For every line that contains the string "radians", pull that line out of the material below.

::::

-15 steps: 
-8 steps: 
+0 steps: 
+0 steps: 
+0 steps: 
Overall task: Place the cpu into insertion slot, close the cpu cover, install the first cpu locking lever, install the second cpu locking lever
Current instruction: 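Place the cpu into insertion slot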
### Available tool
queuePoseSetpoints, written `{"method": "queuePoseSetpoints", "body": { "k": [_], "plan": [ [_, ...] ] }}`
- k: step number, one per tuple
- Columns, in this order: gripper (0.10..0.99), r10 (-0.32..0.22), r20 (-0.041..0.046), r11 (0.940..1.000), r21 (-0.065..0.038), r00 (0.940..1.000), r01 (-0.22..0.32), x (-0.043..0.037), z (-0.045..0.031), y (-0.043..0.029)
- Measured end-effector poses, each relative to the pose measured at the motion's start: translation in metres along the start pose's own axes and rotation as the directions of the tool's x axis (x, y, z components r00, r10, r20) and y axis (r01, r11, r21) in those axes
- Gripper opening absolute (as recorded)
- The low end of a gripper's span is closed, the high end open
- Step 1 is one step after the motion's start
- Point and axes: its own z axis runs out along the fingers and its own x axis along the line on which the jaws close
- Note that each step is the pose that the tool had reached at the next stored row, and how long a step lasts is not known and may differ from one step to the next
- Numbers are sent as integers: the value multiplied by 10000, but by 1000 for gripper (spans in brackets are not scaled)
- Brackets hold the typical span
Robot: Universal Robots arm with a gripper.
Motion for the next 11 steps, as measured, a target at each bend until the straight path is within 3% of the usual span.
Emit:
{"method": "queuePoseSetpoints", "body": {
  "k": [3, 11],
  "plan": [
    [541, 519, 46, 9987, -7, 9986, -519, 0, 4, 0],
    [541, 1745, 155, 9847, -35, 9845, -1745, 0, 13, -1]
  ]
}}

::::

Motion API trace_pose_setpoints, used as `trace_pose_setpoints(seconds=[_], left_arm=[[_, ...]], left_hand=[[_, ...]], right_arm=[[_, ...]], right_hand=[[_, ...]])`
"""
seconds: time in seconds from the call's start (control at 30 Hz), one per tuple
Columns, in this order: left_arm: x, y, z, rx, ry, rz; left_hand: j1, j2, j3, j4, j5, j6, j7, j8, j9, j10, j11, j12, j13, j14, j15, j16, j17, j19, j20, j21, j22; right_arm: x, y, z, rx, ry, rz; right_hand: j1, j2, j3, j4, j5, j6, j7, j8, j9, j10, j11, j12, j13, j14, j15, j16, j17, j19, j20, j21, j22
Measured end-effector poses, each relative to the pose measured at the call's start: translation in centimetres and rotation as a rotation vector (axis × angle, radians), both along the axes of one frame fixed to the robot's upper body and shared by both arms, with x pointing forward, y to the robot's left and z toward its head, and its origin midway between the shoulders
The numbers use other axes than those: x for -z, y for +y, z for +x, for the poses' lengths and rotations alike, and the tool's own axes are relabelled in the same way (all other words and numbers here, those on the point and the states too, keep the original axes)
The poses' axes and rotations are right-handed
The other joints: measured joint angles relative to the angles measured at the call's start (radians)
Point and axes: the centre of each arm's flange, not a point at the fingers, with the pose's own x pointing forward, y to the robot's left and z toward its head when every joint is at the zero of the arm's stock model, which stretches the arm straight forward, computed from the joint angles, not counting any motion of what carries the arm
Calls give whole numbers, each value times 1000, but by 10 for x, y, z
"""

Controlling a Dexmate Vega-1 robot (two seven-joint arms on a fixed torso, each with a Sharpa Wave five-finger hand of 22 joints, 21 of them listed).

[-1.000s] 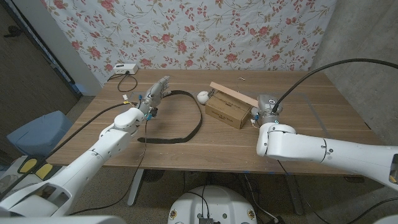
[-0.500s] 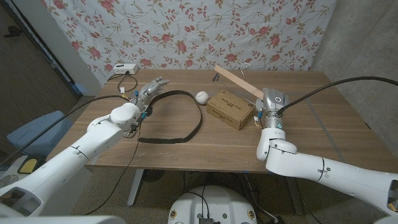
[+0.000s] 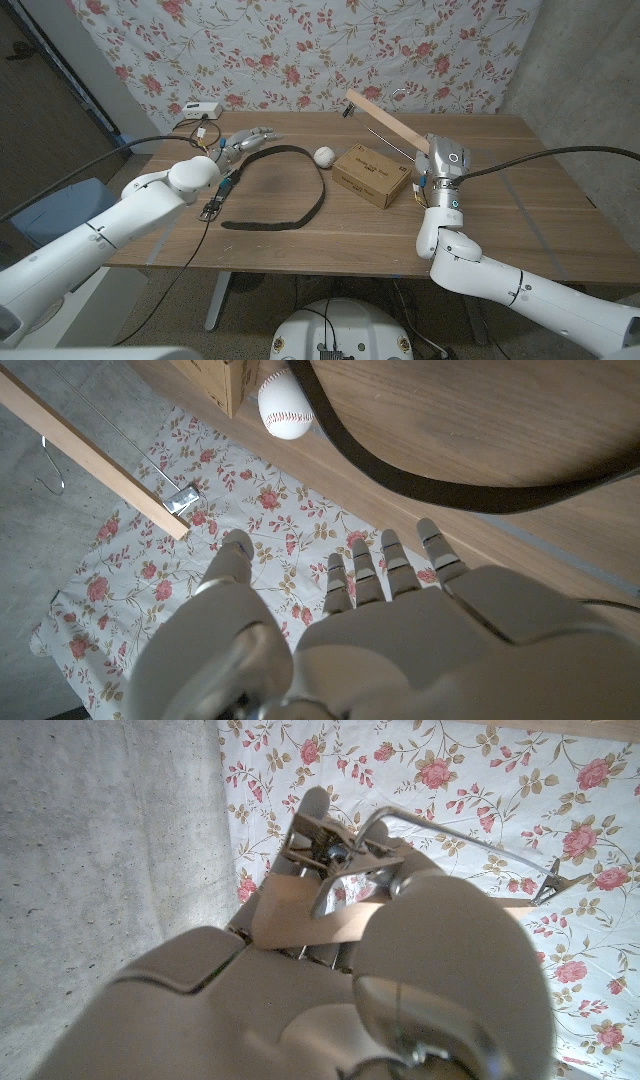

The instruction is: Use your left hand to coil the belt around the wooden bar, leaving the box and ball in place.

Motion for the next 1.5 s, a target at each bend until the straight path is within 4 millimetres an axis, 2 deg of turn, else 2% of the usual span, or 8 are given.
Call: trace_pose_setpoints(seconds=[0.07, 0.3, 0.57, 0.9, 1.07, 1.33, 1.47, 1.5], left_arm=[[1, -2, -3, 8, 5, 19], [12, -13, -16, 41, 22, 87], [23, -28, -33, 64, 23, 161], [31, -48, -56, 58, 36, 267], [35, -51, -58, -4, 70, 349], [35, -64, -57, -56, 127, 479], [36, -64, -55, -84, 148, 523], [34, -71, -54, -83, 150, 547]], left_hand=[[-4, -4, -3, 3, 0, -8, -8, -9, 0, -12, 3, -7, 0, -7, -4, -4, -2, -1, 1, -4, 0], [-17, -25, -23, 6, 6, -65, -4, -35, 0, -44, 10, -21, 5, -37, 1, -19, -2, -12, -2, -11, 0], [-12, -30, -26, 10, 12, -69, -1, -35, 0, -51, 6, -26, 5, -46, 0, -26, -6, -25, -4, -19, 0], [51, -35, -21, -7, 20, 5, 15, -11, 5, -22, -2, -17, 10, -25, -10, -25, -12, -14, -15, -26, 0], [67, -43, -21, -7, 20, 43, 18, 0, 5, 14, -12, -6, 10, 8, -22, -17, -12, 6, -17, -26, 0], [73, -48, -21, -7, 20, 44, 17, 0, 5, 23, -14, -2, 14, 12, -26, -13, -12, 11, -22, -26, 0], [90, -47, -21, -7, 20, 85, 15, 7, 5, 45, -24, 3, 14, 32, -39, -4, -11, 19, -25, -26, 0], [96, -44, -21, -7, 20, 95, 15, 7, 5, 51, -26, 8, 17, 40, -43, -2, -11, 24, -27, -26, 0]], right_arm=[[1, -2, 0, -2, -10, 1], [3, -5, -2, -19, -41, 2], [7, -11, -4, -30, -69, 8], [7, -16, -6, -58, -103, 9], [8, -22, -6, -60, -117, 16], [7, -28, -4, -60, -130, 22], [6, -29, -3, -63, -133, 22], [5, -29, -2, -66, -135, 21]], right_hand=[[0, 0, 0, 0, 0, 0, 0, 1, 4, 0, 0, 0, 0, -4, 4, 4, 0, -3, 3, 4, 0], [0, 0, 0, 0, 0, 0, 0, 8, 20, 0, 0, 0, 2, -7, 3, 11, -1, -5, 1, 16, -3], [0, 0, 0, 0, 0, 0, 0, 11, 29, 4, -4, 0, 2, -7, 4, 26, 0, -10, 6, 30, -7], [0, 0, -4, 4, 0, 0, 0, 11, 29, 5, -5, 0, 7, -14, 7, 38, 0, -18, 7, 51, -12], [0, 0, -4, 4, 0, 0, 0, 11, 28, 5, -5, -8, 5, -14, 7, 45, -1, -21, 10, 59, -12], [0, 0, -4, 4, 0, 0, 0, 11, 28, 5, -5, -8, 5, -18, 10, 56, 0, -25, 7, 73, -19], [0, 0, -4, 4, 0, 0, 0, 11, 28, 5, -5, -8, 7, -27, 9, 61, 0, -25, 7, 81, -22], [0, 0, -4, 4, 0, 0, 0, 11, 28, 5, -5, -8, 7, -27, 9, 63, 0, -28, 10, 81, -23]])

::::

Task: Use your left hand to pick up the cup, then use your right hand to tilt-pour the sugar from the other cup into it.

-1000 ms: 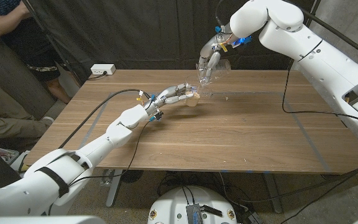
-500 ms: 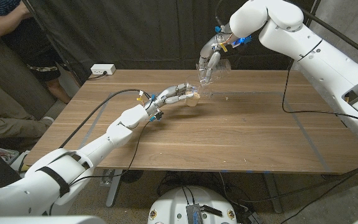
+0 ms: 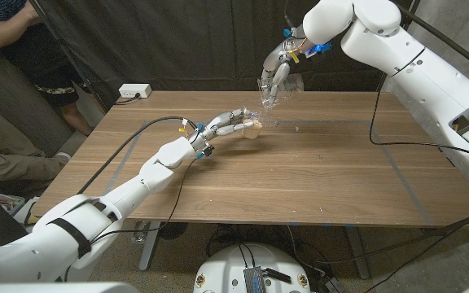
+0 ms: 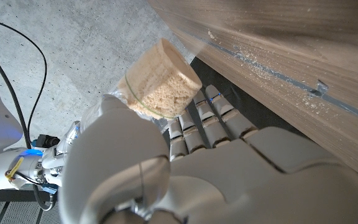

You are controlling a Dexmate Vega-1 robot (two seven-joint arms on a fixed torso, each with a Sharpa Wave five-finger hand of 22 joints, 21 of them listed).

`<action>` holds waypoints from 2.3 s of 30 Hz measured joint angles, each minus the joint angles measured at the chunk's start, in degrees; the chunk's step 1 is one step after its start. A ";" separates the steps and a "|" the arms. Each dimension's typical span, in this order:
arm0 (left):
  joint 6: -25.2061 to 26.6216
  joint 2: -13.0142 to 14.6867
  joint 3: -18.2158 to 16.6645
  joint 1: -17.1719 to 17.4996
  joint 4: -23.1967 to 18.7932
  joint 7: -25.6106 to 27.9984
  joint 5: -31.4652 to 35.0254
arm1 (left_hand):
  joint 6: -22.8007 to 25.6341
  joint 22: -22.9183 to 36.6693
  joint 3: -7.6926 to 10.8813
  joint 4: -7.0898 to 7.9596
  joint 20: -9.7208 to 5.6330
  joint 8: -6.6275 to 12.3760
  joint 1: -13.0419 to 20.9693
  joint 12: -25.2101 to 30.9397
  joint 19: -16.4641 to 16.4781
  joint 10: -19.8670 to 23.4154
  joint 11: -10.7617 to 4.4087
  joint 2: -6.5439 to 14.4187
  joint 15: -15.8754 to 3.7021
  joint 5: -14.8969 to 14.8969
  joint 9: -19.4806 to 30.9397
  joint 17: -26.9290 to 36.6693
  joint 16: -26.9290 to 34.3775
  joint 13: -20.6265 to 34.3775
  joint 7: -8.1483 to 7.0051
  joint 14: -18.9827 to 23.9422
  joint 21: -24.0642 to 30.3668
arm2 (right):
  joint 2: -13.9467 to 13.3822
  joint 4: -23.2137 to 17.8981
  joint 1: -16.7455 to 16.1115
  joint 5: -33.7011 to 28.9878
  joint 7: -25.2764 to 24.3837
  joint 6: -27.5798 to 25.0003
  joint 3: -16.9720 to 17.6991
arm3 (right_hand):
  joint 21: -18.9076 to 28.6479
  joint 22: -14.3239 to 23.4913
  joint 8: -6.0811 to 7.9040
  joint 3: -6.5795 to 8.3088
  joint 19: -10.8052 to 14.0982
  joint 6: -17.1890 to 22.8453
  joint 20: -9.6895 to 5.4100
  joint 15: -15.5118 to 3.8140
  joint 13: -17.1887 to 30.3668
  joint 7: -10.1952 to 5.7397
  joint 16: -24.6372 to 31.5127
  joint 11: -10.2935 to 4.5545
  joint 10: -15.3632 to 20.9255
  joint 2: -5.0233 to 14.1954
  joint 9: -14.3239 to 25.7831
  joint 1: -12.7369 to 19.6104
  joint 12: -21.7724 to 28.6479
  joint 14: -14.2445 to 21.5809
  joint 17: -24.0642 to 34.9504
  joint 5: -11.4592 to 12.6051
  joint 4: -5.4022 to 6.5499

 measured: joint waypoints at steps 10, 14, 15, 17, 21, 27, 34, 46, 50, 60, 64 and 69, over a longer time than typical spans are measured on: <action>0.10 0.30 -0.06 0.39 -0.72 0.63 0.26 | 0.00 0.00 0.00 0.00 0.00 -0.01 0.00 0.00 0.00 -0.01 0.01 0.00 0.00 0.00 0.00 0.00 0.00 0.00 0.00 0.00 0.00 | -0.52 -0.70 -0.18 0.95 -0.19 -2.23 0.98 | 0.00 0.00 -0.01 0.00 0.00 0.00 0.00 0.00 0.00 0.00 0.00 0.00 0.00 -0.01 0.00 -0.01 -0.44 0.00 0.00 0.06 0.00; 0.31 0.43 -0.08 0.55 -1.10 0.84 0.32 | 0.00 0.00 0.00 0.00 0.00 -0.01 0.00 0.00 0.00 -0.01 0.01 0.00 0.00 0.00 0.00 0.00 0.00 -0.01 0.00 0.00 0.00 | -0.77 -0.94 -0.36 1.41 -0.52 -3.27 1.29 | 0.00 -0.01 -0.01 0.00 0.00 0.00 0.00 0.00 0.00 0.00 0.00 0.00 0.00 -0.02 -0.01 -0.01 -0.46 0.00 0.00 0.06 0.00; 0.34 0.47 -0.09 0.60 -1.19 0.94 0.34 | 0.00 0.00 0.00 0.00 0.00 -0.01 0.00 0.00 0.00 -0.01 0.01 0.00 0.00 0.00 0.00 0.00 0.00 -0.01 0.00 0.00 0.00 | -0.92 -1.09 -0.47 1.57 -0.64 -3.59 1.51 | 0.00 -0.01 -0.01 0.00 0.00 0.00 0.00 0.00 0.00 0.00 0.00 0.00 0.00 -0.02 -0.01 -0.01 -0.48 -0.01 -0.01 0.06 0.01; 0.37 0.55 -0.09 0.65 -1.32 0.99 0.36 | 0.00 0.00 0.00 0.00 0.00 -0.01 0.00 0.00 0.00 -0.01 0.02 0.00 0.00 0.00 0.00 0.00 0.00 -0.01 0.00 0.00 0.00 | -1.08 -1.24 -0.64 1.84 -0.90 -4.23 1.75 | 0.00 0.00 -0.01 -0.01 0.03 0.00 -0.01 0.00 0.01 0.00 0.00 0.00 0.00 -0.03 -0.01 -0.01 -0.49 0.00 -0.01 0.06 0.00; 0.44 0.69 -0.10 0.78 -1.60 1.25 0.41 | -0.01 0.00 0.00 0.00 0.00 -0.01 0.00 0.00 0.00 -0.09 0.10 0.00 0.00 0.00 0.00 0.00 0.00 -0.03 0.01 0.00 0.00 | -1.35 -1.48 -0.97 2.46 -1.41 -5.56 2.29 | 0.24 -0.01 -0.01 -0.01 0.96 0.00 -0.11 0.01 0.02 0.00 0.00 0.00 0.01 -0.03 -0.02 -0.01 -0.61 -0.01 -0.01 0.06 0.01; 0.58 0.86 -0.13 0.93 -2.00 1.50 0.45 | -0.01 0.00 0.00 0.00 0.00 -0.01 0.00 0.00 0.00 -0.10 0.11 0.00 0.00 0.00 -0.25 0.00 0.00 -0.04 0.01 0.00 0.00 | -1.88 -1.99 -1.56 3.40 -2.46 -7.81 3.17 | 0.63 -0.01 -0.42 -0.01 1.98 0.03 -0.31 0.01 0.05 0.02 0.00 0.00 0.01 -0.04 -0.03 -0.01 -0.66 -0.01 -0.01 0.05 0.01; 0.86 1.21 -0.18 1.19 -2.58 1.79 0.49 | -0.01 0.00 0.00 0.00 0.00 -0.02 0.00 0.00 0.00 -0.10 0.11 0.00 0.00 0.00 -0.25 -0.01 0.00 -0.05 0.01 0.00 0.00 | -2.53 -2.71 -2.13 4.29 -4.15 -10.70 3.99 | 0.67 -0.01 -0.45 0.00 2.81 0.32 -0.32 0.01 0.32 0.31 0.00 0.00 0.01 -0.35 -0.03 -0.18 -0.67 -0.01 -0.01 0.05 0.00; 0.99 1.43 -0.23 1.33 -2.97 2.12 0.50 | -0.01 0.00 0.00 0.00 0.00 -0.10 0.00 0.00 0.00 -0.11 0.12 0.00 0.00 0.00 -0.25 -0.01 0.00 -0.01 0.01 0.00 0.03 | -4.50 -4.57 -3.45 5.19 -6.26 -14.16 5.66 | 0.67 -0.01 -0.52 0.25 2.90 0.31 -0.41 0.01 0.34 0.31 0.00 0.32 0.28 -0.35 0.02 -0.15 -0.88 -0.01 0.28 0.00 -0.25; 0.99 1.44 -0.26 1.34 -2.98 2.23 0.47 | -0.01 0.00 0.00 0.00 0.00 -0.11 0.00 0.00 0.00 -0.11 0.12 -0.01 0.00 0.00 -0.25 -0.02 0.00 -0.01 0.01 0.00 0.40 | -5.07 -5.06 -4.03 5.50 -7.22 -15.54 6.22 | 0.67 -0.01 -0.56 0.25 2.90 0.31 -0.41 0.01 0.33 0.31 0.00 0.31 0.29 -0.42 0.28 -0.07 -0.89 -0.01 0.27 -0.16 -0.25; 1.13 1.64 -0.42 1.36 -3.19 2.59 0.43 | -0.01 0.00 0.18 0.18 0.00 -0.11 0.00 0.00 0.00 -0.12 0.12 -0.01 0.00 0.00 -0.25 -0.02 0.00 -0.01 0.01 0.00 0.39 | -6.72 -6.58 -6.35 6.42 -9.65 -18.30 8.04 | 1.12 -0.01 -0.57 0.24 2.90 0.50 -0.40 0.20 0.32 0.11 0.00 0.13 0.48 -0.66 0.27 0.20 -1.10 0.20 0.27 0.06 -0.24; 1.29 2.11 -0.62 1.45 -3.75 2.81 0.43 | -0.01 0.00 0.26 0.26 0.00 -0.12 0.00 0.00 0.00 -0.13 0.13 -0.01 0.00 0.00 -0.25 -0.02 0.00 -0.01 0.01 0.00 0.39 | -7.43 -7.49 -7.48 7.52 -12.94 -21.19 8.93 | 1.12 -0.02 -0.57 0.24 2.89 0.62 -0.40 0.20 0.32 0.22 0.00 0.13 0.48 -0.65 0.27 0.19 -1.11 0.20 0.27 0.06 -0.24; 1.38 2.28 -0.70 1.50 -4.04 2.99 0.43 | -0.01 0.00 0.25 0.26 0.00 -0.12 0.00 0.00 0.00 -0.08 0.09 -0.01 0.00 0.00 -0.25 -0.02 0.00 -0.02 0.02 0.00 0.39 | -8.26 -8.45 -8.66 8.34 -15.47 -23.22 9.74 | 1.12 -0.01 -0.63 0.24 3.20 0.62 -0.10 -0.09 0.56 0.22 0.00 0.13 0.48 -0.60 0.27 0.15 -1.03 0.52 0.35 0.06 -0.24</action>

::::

TASK ANSWER:
Measured end-effector poses, each relative to the pose measured at the call's start: translation in centimetres and rotation as a rotation vector (axis × angle, radians), both along the axes of one frame fixed to the robot's upper body and shared by both arms, with x pointing forward, y to the robot's left and z toward its head, and its origin midway between the shoulders
The other joints: measured joint angles relative to the angles measured at the call's start (radians)

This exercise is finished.